Thursday, March 3, 2022

Language Of Confusion: -Spire, Redux, Part I

It’s been around a decade since I first looked at this, so it’s been long enough that it’s almost like new.
The root linking all these together isn’t spire (which is completely separate) but spirit. It showed up in the mid thirteenth century, coming from the Anglo French spirit and Old French espirit, which just means spirit of course. It comes from the classical Latin spiritus, which meant spirit but could also mean breathing life into something. It’s related to the verb spirare, to breathe, which is thought to be from the Proto Indo European spies-, to blow. Fun fact, the reason alcohol is referred to as spirits is because it was considered a “volatile substance” in alchemy, and while alchemy might be nonsense, alcohol = spirits stuck around.
Next, respire showed up in the late fourteenth century. It comes from the Old French respire and classical Latin respirare, to breathe again—as in, to breathe in and out, over and over. The re- means again, and with spirare, the word in every way just means to breathe again. And again and again and again.
Perspire is a late one, having showed up in the mid seventeenth century—it came from perspiration, though that one only showed up a few decades earlier []. They come from the French perspiration (bet you can’t guess what that means), from the verb perspirer (another total mystery, it means to perspire).

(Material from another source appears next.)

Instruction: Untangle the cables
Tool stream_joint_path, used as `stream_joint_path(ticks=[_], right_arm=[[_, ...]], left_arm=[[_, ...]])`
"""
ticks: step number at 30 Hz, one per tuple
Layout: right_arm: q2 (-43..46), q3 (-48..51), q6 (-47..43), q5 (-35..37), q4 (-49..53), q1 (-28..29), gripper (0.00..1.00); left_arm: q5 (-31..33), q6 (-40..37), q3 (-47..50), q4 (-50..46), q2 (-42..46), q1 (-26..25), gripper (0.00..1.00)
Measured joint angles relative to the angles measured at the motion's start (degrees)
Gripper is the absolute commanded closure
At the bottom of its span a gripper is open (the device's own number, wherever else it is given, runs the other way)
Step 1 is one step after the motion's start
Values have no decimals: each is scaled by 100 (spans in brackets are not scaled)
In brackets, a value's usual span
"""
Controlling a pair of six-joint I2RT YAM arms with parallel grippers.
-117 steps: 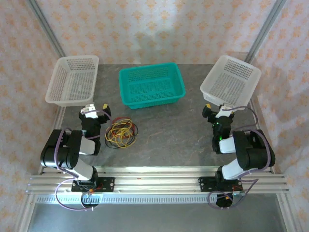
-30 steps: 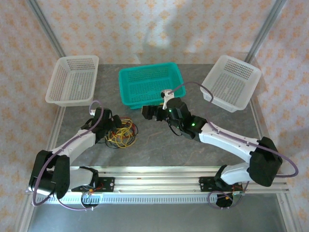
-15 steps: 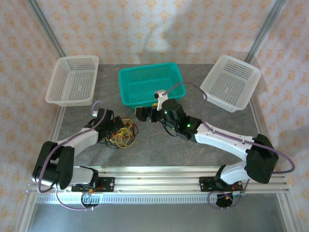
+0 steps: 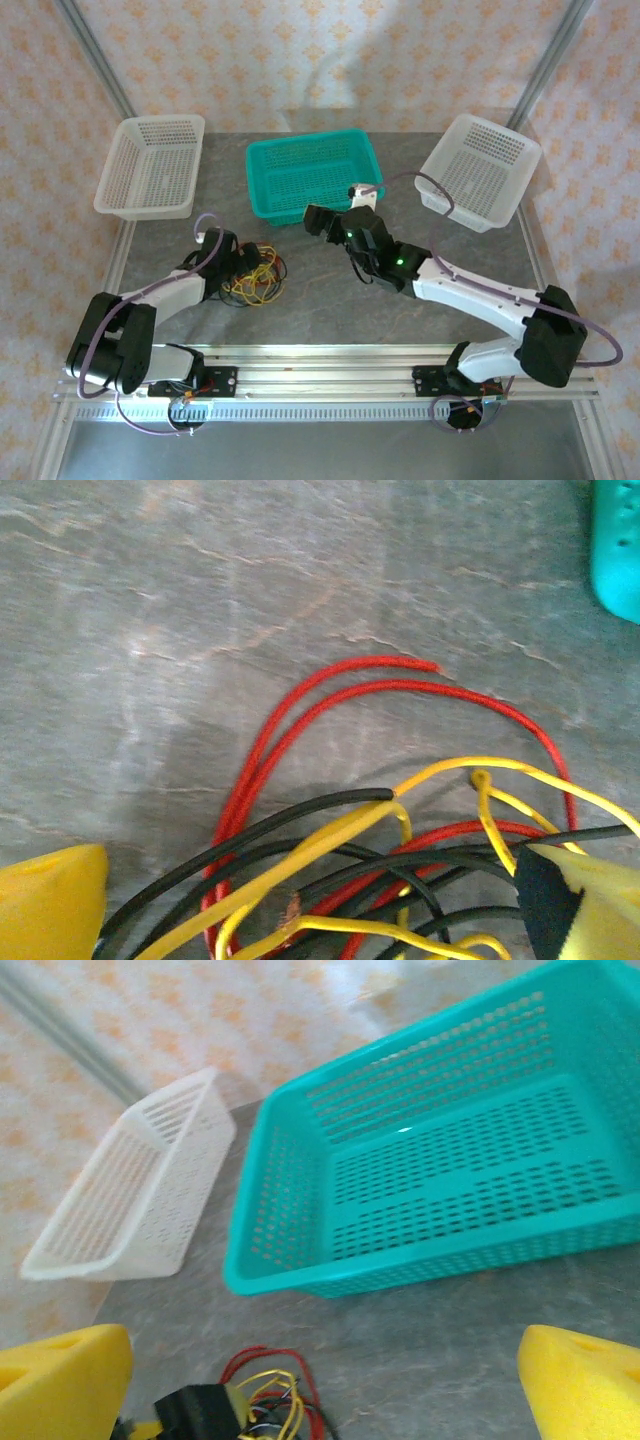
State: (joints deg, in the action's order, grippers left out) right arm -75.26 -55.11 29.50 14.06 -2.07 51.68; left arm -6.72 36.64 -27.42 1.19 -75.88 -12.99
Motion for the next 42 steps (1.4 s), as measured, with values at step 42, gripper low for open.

Anyway, it’s from the classical Latin perspirare, which actually means “to breathe through”, a mix of the prefix per-, forward, and spirare. Perspire literally means to breathe forward, and then somehow started to mean moisture excreted through your pores, as in sweat, because why not?
Finally today, we’re looking at aspire. It showed up in the fifteenth century from the Old French aspirer, from the classical Latin aspirare, to aspire. Shocking. Anyway, it’s a mix of the prefix ad-, to, and of course spirare, to breathe. Aspire is to breath to. Sure, whatever.
Next week, the thrilling conclusion!
Online Etymology Dictionary
Google Translate
University of Texas at Austin Linguistic Research Center
University of Texas at San Antonio’s page on Proto Indo European language
Tony Jebson’s page on the Origins of Old English
Old English-English Dictionary
Fordham University


  1. To breathe - well, in Genesis, God breathed life and our spirit into us, so that does make sense.

  2. I'm always suspicious when they actually make sense....

  3. I knew spirit came from breathe, but I didn't even consider that connection for alcohol and spirits. I learned something new.

    (I see Mr. Spam got your blog, too. He hit mine with 15?! spam comments. Yikes.)